**Work order**
Could you write out, word for word, each line from the one containing "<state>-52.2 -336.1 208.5" to the last line of the data below, both included and nothing more?

**Input records**
# # # # # # #

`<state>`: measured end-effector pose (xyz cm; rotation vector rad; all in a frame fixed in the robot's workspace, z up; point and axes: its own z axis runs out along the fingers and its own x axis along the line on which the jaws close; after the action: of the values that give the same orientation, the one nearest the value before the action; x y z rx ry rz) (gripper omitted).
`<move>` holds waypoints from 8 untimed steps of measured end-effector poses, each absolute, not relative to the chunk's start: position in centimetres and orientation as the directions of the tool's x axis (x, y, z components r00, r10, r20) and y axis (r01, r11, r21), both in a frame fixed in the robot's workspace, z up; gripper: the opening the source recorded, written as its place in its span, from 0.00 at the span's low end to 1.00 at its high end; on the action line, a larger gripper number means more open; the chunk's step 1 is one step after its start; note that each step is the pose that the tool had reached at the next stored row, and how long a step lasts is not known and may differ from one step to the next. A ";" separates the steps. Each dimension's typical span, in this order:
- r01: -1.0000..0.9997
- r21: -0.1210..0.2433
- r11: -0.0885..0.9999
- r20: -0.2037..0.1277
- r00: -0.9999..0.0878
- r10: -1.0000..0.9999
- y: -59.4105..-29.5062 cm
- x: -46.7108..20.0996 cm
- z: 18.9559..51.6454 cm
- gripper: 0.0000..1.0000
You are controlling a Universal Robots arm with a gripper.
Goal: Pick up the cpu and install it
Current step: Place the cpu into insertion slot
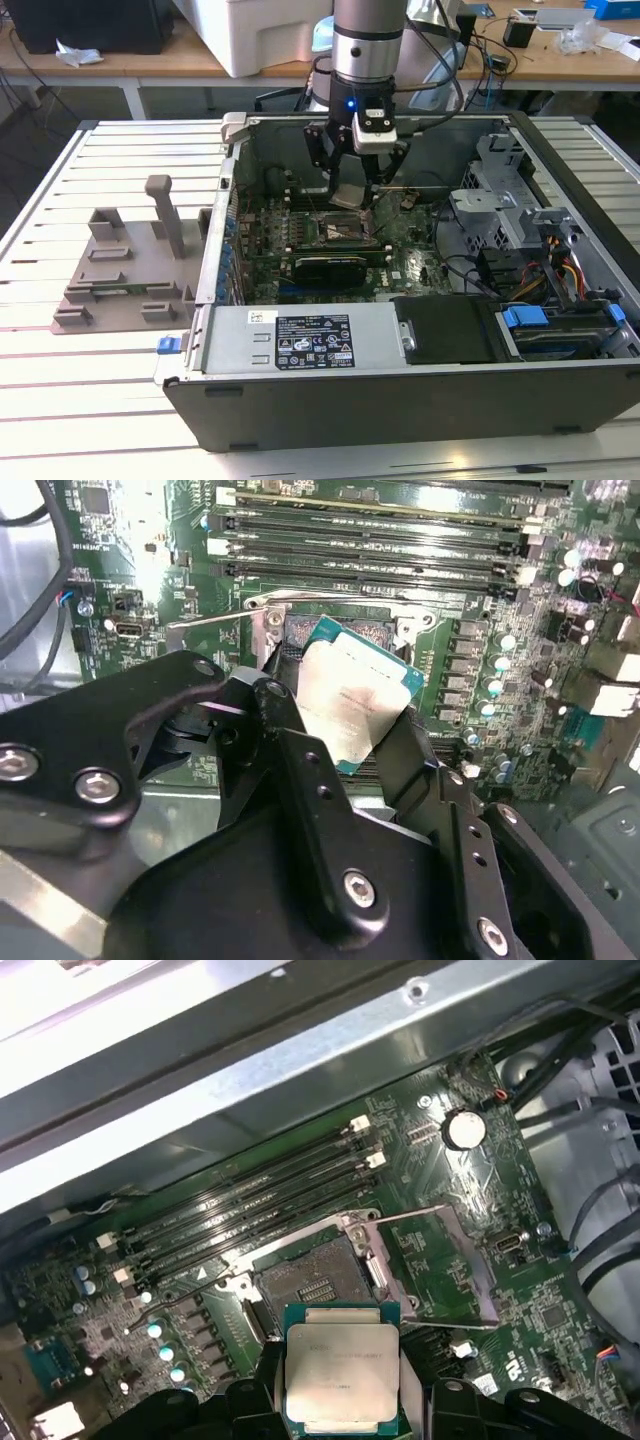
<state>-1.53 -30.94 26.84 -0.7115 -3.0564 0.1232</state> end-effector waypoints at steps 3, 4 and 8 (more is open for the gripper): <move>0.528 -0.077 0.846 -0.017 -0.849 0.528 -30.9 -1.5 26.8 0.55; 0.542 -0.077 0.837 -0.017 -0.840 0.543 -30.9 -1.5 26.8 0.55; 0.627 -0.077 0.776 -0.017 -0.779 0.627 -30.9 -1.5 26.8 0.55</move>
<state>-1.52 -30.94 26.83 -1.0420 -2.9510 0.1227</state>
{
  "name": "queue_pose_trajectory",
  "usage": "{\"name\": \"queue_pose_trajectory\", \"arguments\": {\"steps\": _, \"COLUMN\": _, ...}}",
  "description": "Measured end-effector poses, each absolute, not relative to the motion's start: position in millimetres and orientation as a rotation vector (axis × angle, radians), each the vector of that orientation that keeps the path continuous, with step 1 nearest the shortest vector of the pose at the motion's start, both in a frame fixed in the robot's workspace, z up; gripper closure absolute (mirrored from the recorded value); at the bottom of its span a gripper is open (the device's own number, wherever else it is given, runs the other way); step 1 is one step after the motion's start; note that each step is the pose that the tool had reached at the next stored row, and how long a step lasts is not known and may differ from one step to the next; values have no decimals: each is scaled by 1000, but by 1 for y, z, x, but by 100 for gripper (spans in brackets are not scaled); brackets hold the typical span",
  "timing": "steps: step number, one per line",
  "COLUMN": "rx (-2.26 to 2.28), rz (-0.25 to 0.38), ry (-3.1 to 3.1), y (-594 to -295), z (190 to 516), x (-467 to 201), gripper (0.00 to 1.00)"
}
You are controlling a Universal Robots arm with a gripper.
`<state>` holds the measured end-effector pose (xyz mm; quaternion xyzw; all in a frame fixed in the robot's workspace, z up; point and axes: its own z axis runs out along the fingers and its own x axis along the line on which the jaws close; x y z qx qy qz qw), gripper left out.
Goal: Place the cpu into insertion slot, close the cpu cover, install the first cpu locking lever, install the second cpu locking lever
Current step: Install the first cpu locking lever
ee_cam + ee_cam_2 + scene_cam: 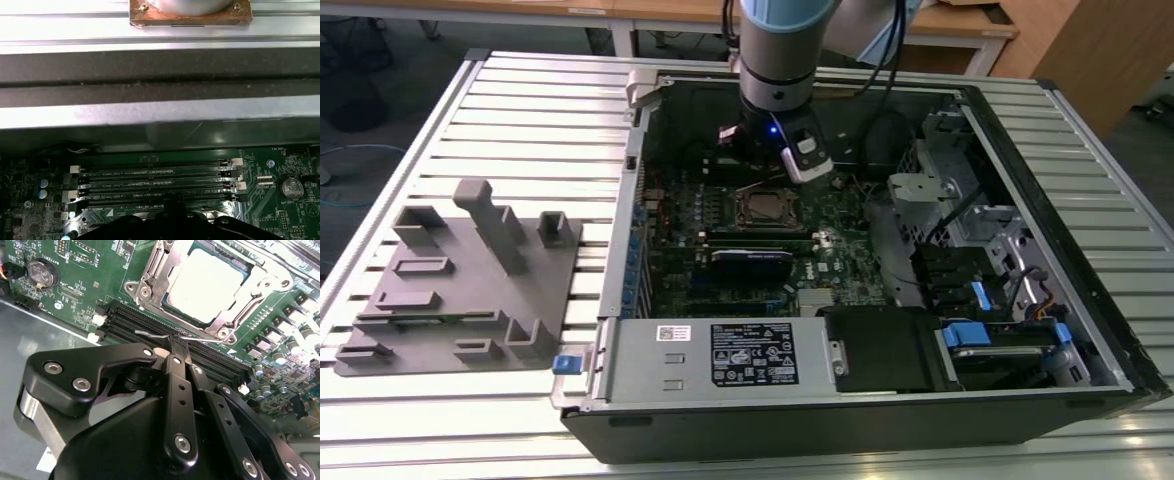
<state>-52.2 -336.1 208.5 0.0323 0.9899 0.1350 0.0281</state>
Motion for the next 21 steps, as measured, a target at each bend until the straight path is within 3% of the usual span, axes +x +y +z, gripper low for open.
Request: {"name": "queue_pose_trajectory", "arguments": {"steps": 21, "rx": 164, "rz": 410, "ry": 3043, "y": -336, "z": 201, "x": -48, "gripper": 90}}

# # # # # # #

**Task output**
<state>-52.2 -336.1 208.5 0.0323 0.9899 0.1350 0.0281</state>
Motion for the next 21 steps, as measured, a target at each bend until the straight path is within 3% of the usual span, axes +x +y +z, gripper low for open.
Request: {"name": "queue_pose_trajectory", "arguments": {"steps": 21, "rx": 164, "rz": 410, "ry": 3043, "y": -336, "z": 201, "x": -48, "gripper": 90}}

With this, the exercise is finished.